Still hoping for PECO’s gracious exit

PUBLISHED figures on how much Panay Electric Co. (PECO) owes the Iloilo City government in accrued realty taxes, unpaid since 2006, vary from P90 to P98 million.

To collect the amount plus interest, the city would sell PECO’s power distribution assets in a public auction on Dec. 12, starting at the floor price of P106.8 million – unless PECO pays the same amount in full.

So far, only MORE Electric and Power Corp. (MORE Power) has expressed intention to bid. As everybody knows, while it has been granted the congressional franchise to replace PECO, the latter has refused to give way by questioning its constitutionality in Court.

Assuming PECO fails to pay and MORE Power wins the auction, then the former would have to step aside in favor of the latter.

If PECO pays in toto – which is no peanuts as shown by its ungranted plea for installment terms – then it would still have to win its case against MORE Power.  Even then, with no franchise to cling to, it is estopped from repositioning as distribution utility.

Will PECO pay, or not?

That question could be one for gamblers to bet on.

For reneging on its tax obligation, PECO’s “good faith” has become questionable. Its easiest way out is to yield to the majesty of the law (Republic Act 11212) which provides for its expropriation by the new franchisee in exchange for “just compensation”. For that purpose, MORE Power has already escrowed at Land Bank of the Philippines the offered amount of P481,842,450.
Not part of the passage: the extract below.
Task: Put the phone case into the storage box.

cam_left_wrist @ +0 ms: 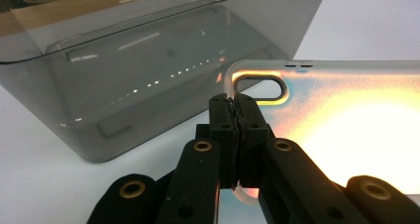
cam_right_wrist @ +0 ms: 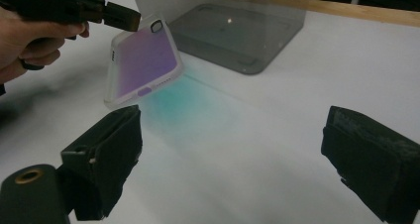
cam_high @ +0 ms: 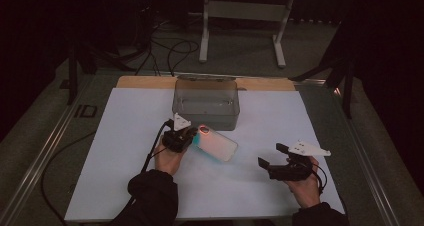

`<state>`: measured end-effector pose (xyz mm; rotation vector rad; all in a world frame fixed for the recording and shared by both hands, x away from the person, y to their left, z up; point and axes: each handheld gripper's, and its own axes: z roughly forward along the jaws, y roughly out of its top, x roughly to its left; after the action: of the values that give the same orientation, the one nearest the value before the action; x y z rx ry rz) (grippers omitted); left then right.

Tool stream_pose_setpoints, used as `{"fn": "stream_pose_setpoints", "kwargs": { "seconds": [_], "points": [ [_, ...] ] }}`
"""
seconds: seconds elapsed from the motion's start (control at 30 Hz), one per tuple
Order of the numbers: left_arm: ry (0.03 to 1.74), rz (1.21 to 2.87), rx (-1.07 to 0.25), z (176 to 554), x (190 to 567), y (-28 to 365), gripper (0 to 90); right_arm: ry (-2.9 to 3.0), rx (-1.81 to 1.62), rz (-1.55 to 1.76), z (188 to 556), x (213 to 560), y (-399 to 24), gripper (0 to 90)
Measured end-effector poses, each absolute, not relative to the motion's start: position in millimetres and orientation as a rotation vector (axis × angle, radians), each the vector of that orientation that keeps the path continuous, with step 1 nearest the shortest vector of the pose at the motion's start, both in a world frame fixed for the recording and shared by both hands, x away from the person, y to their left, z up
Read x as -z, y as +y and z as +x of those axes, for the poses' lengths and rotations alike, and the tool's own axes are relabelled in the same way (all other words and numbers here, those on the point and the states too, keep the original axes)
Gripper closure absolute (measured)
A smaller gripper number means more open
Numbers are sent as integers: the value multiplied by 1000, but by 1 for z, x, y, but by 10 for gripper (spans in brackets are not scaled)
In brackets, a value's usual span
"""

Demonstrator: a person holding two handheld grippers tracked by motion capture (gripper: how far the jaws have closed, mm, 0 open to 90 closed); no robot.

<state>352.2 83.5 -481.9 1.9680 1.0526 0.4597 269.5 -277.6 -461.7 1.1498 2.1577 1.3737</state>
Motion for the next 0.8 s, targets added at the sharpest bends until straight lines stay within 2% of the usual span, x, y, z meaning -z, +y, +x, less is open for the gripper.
{"fn": "stream_pose_setpoints", "kwargs": {
  "seconds": [0.8],
  "points": [
    [1000,1937,-487,346,469,89,890,2349,-1316,1127,303,433,-237,87]
  ]
}}
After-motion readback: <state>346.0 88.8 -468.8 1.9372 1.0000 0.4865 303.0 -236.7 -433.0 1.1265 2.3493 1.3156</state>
The amount would be much more than enough to pay City Hall.

In other words, a peaceful turnover of the power-distribution system from PECO to MORE Power would be “the way” to keep Iloilo City energized.

PECO’S management and incorporators know only too well that they could not go on “franchiseless” in the long run; that their delaying tricks are only meant to keep their coffers loaded within a limited time frame. It would therefore be a losing proposition for them to upgrade their electric meters, power lines and crumbling poles.

Lawyers I have talked to could not explain the propriety of a Regional Trial Court (RTC) in Mandaluyong City in declaring the expropriation clauses of RA 11212 “unconstitutional”. Isn’t a law presumed valid unless repealed by Congress or nullified by the Supreme Court?

How could RA 11212 be unconstitutional when it merely reiterates a provision of an older law, RA 9136, passed in 2001? Better known as the “Electric Power Industry Reform Act” (EPIRA), it briefly says in the last paragraph of Section 23:

“Distribution utilities may exercise the power of eminent domain [the power to expropriate] subject to the requirements of the constitution and existing laws.”

And so Judge Yvette Go of the RTC-Iloilo Branch 37, sometime in August this year,  granted MORE Power’s application for a writ of possession that would empower MORE Power to take over PECO’s facilities and operation because “it is vested with public interest”. However, having inhibited herself from implementing the writ, another judge took over – Judge Daniel Amular of RTC-Iloilo Branch 35.

After a few hearings, however, MORE’s lawyer Hector Teodosio asked for Amular’s inhibition on the ground of “bias and partiality against plaintiff”.

But the judge suspended action on the case because of “a pending petition for review on certiorari” before the Supreme Court in connection with the decision of another Court declaring two sections of RA 11212 void and unconstitutional.